Work to complete: Nothing but the data, repeated exactly, belongs in the answer.
· · · · · · ·
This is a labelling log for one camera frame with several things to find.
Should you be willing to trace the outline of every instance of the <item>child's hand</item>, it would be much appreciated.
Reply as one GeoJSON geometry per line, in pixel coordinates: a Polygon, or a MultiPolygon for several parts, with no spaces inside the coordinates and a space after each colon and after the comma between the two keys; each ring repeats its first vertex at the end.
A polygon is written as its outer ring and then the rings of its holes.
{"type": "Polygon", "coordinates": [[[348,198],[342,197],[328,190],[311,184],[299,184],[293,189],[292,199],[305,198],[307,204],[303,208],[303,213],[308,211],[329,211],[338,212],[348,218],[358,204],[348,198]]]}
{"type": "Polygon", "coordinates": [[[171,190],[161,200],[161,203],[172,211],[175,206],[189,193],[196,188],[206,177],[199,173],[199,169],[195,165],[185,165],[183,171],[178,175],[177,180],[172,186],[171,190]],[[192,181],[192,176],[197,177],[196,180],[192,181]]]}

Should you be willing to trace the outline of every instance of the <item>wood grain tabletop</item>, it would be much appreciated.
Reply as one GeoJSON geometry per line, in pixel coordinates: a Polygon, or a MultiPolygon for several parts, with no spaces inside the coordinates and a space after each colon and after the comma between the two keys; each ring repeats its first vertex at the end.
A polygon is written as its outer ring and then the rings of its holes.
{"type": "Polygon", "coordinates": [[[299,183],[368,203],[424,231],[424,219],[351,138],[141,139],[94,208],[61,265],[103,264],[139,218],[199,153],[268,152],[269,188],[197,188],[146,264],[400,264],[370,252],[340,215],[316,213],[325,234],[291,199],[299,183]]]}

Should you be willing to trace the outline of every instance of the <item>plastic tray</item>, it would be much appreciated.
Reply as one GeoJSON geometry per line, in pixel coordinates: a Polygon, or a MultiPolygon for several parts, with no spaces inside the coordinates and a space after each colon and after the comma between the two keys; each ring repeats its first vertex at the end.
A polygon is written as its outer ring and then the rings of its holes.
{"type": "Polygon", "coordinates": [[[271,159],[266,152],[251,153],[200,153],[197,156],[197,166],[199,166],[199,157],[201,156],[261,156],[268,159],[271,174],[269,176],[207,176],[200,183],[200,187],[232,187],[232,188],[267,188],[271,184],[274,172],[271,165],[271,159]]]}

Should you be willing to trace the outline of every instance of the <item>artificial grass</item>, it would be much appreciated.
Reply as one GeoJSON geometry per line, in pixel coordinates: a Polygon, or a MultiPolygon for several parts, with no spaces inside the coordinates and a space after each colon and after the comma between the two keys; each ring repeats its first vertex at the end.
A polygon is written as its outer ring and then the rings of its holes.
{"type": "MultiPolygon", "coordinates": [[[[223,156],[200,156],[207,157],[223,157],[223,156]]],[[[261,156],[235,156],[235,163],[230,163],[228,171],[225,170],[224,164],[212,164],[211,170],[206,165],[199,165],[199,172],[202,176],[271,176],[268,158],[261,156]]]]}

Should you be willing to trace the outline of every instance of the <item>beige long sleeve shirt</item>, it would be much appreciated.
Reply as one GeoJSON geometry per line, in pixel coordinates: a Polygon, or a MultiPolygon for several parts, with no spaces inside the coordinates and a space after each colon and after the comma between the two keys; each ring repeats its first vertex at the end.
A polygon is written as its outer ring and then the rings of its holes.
· · · · · · ·
Solution for this task:
This is a labelling log for one camera frame with several things to find.
Should you be willing to trace the outline of every instance of the <item>child's hand</item>, it would be much appreciated.
Reply as one GeoJSON geometry per line, in pixel coordinates: a Polygon, or a MultiPolygon for several parts, with no spaces inside the coordinates and a space after each colon and after the comma between the two keys; each ring repeats its first vertex at the end.
A polygon is written as its outer ring and then the rings of its holes.
{"type": "Polygon", "coordinates": [[[348,198],[342,197],[328,190],[311,184],[299,184],[293,189],[292,199],[305,198],[307,204],[303,208],[303,213],[308,211],[329,211],[338,212],[348,218],[358,204],[348,198]]]}
{"type": "Polygon", "coordinates": [[[171,190],[161,200],[161,203],[172,211],[175,206],[189,193],[196,188],[206,177],[199,173],[199,169],[195,165],[185,165],[183,171],[178,175],[177,180],[172,186],[171,190]],[[192,181],[192,176],[197,177],[196,180],[192,181]]]}

Should you be willing to trace the outline of every instance of the <item>wood grain tabletop</item>, it would be much appreciated.
Reply as one GeoJSON geometry per line, in pixel coordinates: a Polygon, or a MultiPolygon for several parts, with no spaces inside the coordinates and a space after each colon and after the comma between the two keys; each ring repeats its first vertex at the end.
A polygon is written as its outer ring and then the rings of its holes.
{"type": "Polygon", "coordinates": [[[299,183],[368,203],[424,231],[424,219],[351,138],[141,139],[94,208],[61,265],[103,264],[139,218],[199,153],[268,152],[269,188],[197,188],[146,264],[400,264],[370,252],[340,215],[316,213],[325,234],[291,199],[299,183]]]}

Should you be willing to trace the outline of every instance of the <item>plastic tray</item>, it would be much appreciated.
Reply as one GeoJSON geometry per line, in pixel coordinates: a Polygon, or a MultiPolygon for several parts, with no spaces inside the coordinates and a space after each colon and after the comma between the two keys; each ring repeats its first vertex at the end.
A polygon is written as its outer ring and then the rings of its holes.
{"type": "Polygon", "coordinates": [[[271,159],[266,152],[251,153],[200,153],[197,156],[197,166],[199,166],[199,157],[201,156],[261,156],[268,159],[271,174],[269,176],[207,176],[200,183],[200,187],[232,187],[232,188],[267,188],[271,184],[274,172],[271,165],[271,159]]]}

Should you be willing to trace the outline of every instance of the <item>artificial grass</item>, it would be much appreciated.
Reply as one GeoJSON geometry per line, in pixel coordinates: a Polygon, or a MultiPolygon for several parts, with no spaces inside the coordinates and a space after each colon and after the comma between the two keys; each ring repeats its first vertex at the end.
A polygon is written as its outer ring and then the rings of its holes.
{"type": "MultiPolygon", "coordinates": [[[[223,156],[200,156],[207,157],[223,157],[223,156]]],[[[261,156],[235,156],[235,163],[230,163],[228,171],[225,170],[224,164],[212,164],[211,170],[206,165],[199,165],[199,172],[202,176],[271,176],[268,158],[261,156]]]]}

Should you be willing to trace the outline of every instance of the <item>beige long sleeve shirt</item>, it would be much appreciated.
Reply as one GeoJSON geometry per line, in pixel coordinates: a Polygon, or a MultiPolygon for several parts, with no spaces inside the coordinates and a space after each colon and after the comma between the two keys; each ring repeats its first vertex at the end.
A polygon is written as its outer ring and then the rings of its holes.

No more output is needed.